Even though this shouldn't break when local ranges are used , I fixed it on
[this
commit|https://github.com/pauloricardomg/cassandra/commit/2760bbbc25a2ad9a9bbf9d29a0dc19e1e3bfb237]
to make sure split works correctly for wrap-around ranges. Can you confirm
this is correct?
Other than that, it seems like you added unit tests only for
{{Murmur3Partitioner}}, would you mind extending {{testSplit()}} to
{{RandomPartitioner}}?
bq. Agree. I have added a new dedicated executor in the CompactionManager,
similar to the executors used for validation and cache cleanup. The concurrency
of this executor is determined by the new config property
concurrent_materialized_view_builders, which defaults to a perhaps too much
conservative value of 1. This property can be modified through both JMX and the
new setconcurrentviewbuilders and getconcurrentviewbuilders nodetool commands.
These commands are tested here.
I think having a dedicated executor will ensure view building doesn't compete
with compactions for the compaction executor, good job! One problem I see
though is that if the user is finding its view building slow it will try to
increase the number of concurrent view builders via nodetool, but it will have
no effect since the range was split in the previously number of concurrent view
builders. Given this will be a pretty common scenario for large datasets, how
about splitting the range in multiple smaller tasks, so that if the user
increases {{concurrent_view_builders}} the other tasks immediately start
executing?
We could use a simple approach of splitting the local range in let's say 1000
hard-coded parts, or be smarter and make each split have ~100MB or so. In this
way we can keep {{concurrent_materialized_view_builders=1}} by default, and
users with large base tables are able to increase it and see immediate effect
via nodetool. WDYT?
bq. I would prefer to do this in another ticket.
Agreed.
bq. I have moved the marking of system tables (and the retries in case of
failure) from the ViewBuilderTask to the ViewBuilder, using a callback to do
the marking. I think the code is clearer this way.
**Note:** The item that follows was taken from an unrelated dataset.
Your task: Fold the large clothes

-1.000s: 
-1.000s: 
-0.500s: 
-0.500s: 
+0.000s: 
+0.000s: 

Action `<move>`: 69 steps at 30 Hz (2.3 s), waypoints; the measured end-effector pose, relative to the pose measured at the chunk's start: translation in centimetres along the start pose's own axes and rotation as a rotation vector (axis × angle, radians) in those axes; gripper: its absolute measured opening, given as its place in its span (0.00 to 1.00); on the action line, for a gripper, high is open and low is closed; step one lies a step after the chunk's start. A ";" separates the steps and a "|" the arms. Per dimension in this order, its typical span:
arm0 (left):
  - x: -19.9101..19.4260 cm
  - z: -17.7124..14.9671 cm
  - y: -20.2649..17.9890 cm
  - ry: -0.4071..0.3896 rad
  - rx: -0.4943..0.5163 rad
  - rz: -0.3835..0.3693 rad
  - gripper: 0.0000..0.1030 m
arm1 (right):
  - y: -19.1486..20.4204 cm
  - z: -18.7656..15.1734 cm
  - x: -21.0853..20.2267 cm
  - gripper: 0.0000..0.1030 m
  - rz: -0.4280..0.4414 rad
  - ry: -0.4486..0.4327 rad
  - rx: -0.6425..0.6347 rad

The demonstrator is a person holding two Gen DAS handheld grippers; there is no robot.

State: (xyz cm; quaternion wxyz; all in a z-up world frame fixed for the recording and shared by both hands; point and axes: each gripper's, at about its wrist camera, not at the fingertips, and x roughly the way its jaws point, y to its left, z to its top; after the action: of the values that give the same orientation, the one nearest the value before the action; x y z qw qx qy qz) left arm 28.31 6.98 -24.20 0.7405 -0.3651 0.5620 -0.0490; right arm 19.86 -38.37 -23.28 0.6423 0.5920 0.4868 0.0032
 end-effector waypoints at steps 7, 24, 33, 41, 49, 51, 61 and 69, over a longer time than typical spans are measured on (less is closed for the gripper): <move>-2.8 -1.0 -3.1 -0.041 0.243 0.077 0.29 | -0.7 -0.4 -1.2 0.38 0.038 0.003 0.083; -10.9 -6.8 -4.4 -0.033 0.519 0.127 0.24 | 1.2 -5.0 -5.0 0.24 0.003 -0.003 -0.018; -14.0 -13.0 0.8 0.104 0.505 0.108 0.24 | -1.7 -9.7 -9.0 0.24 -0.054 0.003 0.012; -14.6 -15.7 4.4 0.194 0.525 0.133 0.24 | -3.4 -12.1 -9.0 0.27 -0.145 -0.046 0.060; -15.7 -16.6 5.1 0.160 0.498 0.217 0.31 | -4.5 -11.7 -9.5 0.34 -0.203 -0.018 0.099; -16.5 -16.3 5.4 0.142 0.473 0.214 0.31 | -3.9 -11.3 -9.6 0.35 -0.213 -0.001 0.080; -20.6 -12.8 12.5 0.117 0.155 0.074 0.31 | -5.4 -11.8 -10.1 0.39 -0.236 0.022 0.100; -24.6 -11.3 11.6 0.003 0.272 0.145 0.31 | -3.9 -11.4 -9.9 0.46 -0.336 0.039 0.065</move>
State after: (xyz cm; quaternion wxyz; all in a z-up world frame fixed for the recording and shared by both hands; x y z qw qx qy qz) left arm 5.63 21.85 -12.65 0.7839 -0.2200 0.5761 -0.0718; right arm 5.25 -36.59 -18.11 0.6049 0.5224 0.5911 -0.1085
Great, looks much cleaner indeed! One minor thing is that if there's a failure
after some {{ViewBuildTasks}} were completed, it will resume that subtask from
its last token while it already finished. Could we maybe set the last_token =
end_token when the task is finished to flag it was already finished and avoid
resuming the task when that is the case?
bq. Updated here. It also uses a byteman script to make sure that the MV build
isn't finished before stopping the cluster, which is more likely to happen.
The dtest looks mostly good, except for the following nits:
* {{concurrent_materialized_view_builders=1}} when the nodes are restarted. Can
you set the configuration value during cluster setup phase (instead of setting
via nodetool) to make sure the restarted view builds will be parallel?
* can probably use {{self._wait_for_view("ks", "t_by_v")}}
[here|https://github.com/adelapena/cassandra-dtest/blob/cf893982c361fd7b6018b2570d3a5a33badd5424/materialized_views_test.py#L982]
* We cannot ensure key 10000 was not built
[here|https://github.com/adelapena/cassandra-dtest/blob/cf893982c361fd7b6018b2570d3a5a33badd5424/materialized_views_test.py#L980]
which may cause flakiness, so it's probably better to check for
{{self.assertNotEqual(len(list(session.execute("SELECT count\(*\) FROM
t_by_v;"))), 10000)}} or something like that.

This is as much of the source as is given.